Yep.  I think the two things that would help the most with this are
multi-column statistics and some kind of  cache, but AFAIK nobody is
actively developing code for either one ATM.

The problem, though, is that it won't ALWAYS be right to implement OR
using UNION, so you have to have some way of deciding which is better.

...Robert

Re: Can Postgres use an INDEX over an OR?

From

Віталій Тимчишин

Date:

27 July 2009, 10:00:36

27 липня 2009 р. 15:02 Robert Haas <robertmhaas@gmail.com> написав:

The problem, though, is that it won't ALWAYS be right to implement OR
using UNION, so you have to have some way of deciding which is better.

That's easy - you propose both ways to planner and it's up to it to decide. Yes, it can decide wrong way, but we are returning to statistics problem. At least one can tune costs and enable_ settings. Now one have to rewrite query that may be not possible/too complex.

Re: Can Postgres use an INDEX over an OR?

From

Tom Lane

Date:

27 July 2009, 11:18:43

=?KOI8-U?B?96bUwcymyiD0yc3eydvJzg==?= <tivv00@gmail.com> writes:
> Actually what I am talking about is to make OR with UNION (or UNION-like
> because it's a little different depending on input rows uniqueness) as an
> option. All of OR parts can use/not use different strategies (including
> multiple different idexes or hash joins).
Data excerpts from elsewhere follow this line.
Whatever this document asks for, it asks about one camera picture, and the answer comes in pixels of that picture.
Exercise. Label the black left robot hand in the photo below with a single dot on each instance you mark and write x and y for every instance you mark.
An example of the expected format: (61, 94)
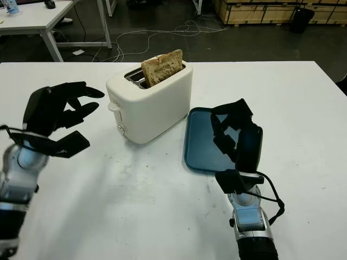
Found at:
(46, 108)

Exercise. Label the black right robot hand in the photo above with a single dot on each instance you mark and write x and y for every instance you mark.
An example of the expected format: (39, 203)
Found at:
(250, 146)

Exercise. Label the white two-slot toaster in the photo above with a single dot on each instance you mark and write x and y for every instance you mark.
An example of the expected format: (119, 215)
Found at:
(151, 108)

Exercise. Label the toasted bread slice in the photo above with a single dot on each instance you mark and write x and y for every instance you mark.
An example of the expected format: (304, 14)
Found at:
(162, 67)

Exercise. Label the blue plastic tray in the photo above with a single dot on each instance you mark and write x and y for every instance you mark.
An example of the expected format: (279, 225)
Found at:
(200, 146)

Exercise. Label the white paper sheet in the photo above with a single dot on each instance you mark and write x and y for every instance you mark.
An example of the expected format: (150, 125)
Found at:
(78, 52)

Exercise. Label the white office desk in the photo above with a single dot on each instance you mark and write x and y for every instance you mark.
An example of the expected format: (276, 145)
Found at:
(27, 23)

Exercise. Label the white shoe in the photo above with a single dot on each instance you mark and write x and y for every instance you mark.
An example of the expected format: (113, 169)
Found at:
(67, 20)

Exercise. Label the black computer mouse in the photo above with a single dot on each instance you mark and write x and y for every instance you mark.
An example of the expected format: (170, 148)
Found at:
(49, 3)

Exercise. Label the white printed cup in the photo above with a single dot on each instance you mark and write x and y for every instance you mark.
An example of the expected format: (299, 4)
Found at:
(12, 8)

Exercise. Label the black chair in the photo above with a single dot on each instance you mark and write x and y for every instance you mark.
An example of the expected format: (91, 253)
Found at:
(342, 86)

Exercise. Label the wooden shipping crate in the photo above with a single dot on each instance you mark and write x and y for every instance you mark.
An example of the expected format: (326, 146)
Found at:
(257, 12)

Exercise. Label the black trash bin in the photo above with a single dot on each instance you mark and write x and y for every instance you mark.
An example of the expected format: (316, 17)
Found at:
(301, 20)

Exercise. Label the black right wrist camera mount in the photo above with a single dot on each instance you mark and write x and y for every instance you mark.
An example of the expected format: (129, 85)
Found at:
(230, 180)

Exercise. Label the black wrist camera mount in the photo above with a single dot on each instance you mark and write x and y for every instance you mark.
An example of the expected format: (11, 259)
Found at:
(230, 180)
(67, 143)

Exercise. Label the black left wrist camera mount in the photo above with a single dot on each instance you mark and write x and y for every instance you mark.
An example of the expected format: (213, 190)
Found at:
(67, 143)

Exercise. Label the white desk frame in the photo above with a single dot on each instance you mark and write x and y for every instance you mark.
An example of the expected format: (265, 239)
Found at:
(108, 6)

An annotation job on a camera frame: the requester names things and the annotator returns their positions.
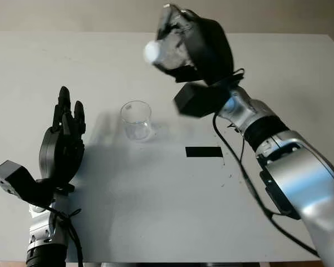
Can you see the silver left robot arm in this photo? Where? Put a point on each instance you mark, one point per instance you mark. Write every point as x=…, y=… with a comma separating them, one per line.
x=44, y=236

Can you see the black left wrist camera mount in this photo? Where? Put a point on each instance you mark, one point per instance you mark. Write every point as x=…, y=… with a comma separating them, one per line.
x=14, y=178

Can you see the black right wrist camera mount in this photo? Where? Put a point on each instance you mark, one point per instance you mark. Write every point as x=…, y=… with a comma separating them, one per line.
x=197, y=100

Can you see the black tape strip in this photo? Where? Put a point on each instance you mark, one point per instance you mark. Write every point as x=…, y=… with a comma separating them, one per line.
x=203, y=152

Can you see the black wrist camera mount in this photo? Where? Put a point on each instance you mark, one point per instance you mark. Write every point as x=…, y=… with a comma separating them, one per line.
x=197, y=100
x=14, y=178

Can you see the clear glass cup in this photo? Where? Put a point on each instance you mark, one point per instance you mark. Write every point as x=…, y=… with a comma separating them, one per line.
x=136, y=122

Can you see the clear red-label water bottle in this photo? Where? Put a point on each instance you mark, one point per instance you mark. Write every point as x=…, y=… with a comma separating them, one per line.
x=167, y=54

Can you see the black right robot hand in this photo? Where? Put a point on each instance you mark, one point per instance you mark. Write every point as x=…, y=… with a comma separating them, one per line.
x=211, y=47

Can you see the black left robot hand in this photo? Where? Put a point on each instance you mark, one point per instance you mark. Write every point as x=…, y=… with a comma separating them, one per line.
x=57, y=150

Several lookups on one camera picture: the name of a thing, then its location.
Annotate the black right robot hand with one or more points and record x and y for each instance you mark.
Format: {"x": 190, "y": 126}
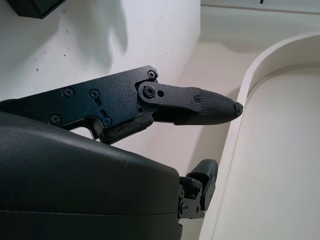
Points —
{"x": 75, "y": 180}

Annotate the white rounded tray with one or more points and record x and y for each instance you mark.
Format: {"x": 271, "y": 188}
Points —
{"x": 275, "y": 150}
AFAICS you're proposing re-inventing the old implementation of OR'd
indexscans.  We took that out when we added bitmap scans because it
didn't have any performance advantage over BitmapOr.

            regards, tom lane

Re: Can Postgres use an INDEX over an OR?

From

Віталій Тимчишин

Date:

27 July 2009, 11:33:46

27 липня 2009 р. 17:18 Tom Lane <tgl@sss.pgh.pa.us> написав:

Віталій Тимчишин <tivv00@gmail.com> writes:
> Actually what I am talking about is to make OR with UNION (or UNION-like
> because it's a little different depending on input rows uniqueness) as an
> option. All of OR parts can use/not use different strategies (including
> multiple different idexes or hash joins).

AFAICS you're proposing re-inventing the old implementation of OR'd
indexscans. We took that out when we added bitmap scans because it
didn't have any performance advantage over BitmapOr.

It's not tied to indexscans at all. Different parts can do (as in UNION) totally different strategy - e.g. perform two hash joins or perform merge join for one part and nested loop for another or ...

As of performance - see above in this thread. UNION now often provides much better performance when different parts of OR expression involve different additional tables.